Using CloudWatch to monitor and log Event API data - Amazon AppSync Events
Services or capabilities described in Amazon Web Services documentation might vary by Region. To see the differences applicable to the China Regions, see Getting Started with Amazon Web Services in China (PDF).

Using CloudWatch to monitor and log Event API data

You can log and debug your Event API using CloudWatch metrics and CloudWatch logs. These tools enable developers to monitor performance, troubleshoot issues, and optimize their Amazon AppSync API operations effectively.

CloudWatch metrics is a tool that provides a wide range of metrics to monitor API performance and usage. These metrics fall into two main categories:

  1. HTTP API Metrics for Publish: These include 4XXError and 5XXError for tracking client and server errors, Latency for measuring response times, Requests for monitoring total API calls, TokensConsumed for tracking resource usage, and Events related to metrics for tracking event publishing performance.

  2. Real-time Subscription Metrics: These metrics focus on WebSocket connections and subscription activities. They include metrics for connection requests, successful connections, subscription registrations, message publishing, and active connections and subscriptions.

CloudWatch Logs is a tool that enables logging capabilities for your Eent APIs. Logs can be set at two levels of the API:

  1. Request-level Logs: These capture overall request information, including HTTP headers, operation summaries, and subscription registrations.

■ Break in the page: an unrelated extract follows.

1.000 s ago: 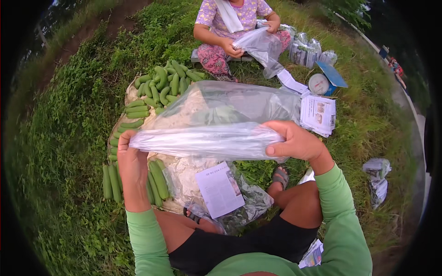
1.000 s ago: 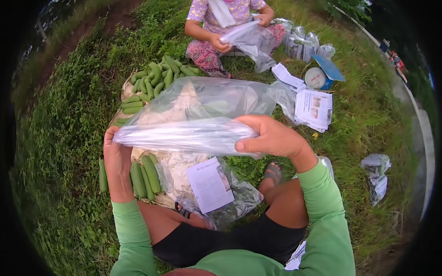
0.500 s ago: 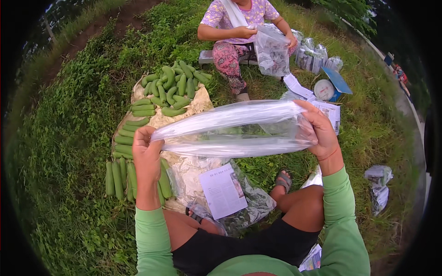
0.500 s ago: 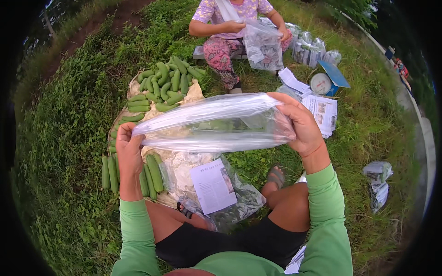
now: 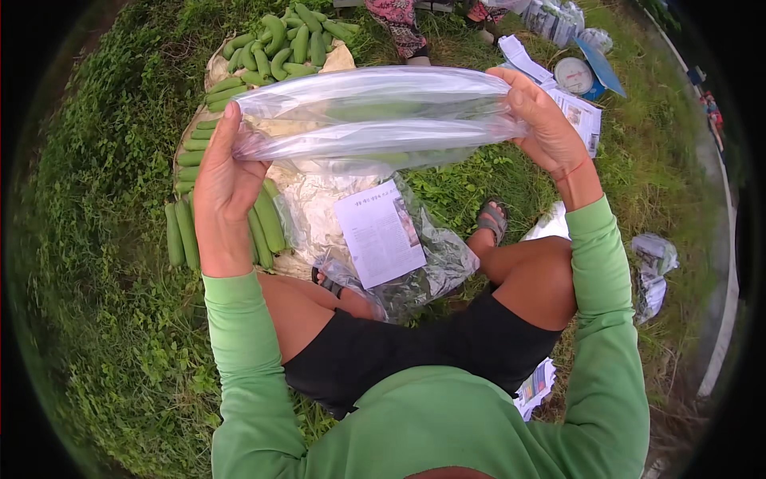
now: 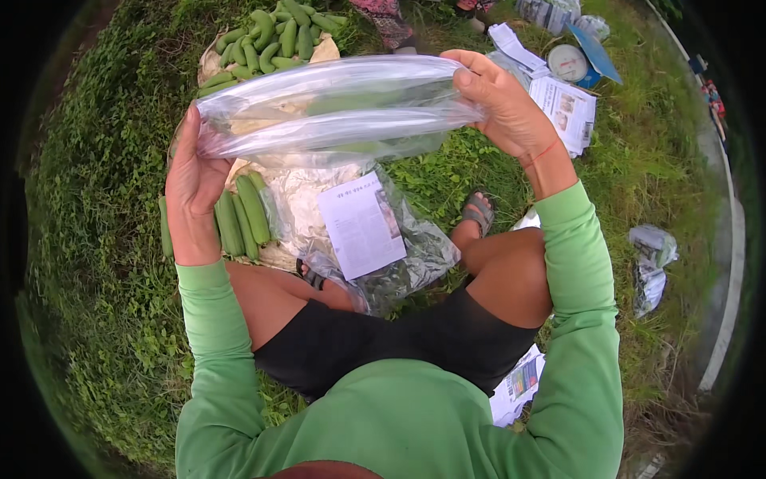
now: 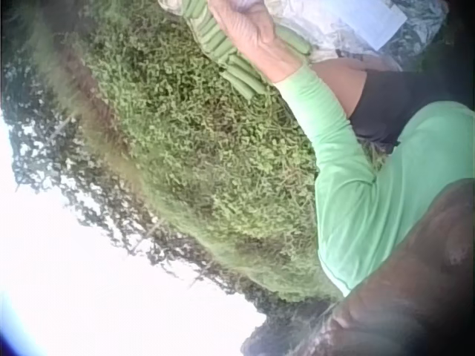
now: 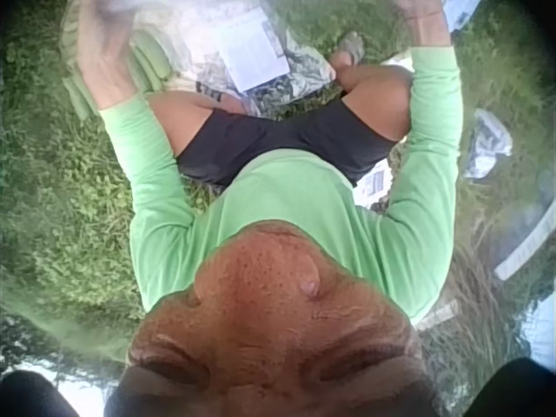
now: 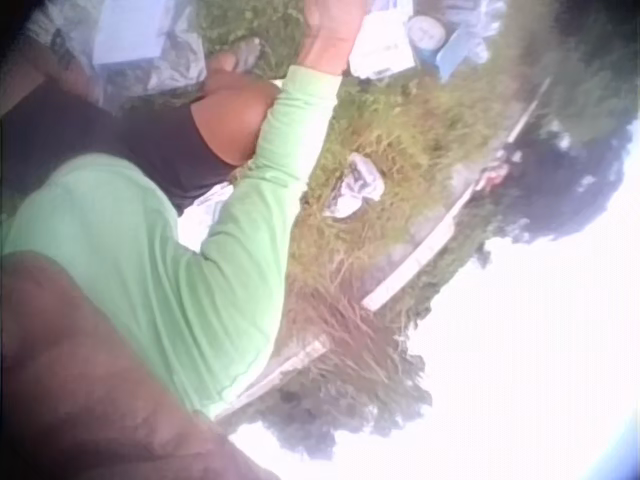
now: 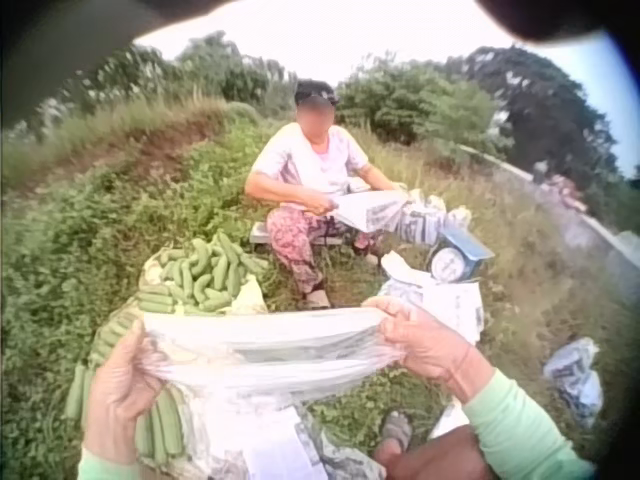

  2. Handler-level Logs: These provide detailed information about handler evaluation, including request and response mappings, and tracing information for each field.

You can configure logging, interpret log entries, and use log data for troubleshooting and optimization. Amazon AppSync provides various log types that provide insight into your API's behavior.

Setting up and configuring logging on an Event API

Us the following instruction to turn on automatic logging on a Event API using the Amazon AppSync console.

  1. Sign in to the Amazon Web Services Management Console and open the AppSync console.

  2. On the APIs page, choose the name of an Event API.

  3. On the API's homepage, in the navigation pane, choose Settings.

  4. Under Logging, do the following:

    1. Turn on Enable Logs.

    2. (Optional) For Log level, choose your preferred field-level logging level (None, Error, or All).

    3. The procedure for adding a service role varies depending on whether you want to create a new role or use an existing one.

      • To create a new role:

        1. For Create or use an existing role, choose New role. This creates a new IAM role that allows Amazon AppSync to write logs to CloudWatch.

      • To use an existing role:

        1. Choose Existing role.

        2. In the service role list, select the ARN of an existing IAM role in your Amazon Web Services account.

          For information about the configuration of the IAM role, see Manually creating an IAM role with CloudWatch Logs permissions.

  5. Choose Save.

Manually creating an IAM role with CloudWatch Logs permissions

If you choose to use an existing IAM role, the role must grant Amazon AppSync the required permissions to write logs to CloudWatch. To configure this manually, you must provide a service role ARN so that Amazon AppSync can assume the role when writing the logs.

In the IAM console, create a new policy with the name AWSAppSyncPushToCloudWatchLogsPolicy that has the following definition:

{ "Version": "2012-10-17", "Statement": [ { "Effect": "Allow", "Action": [ "logs:CreateLogGroup", "logs:CreateLogStream", "logs:PutLogEvents" ], "Resource": "*" } ] }

Next, create a new role with the name AWSAppSyncPushToCloudWatchLogsRole, and attach the newly created policy to the role. Edit the trust relationship for this role to the following:

{ "Version": "2012-10-17", "Statement": [ { "Effect": "Allow", "Principal": { "Service": "appsync.amazonaws.com" }, "Action": "sts:AssumeRole" } ] }

Copy the role ARN and use it when setting up logging for an Amazon AppSync Event API.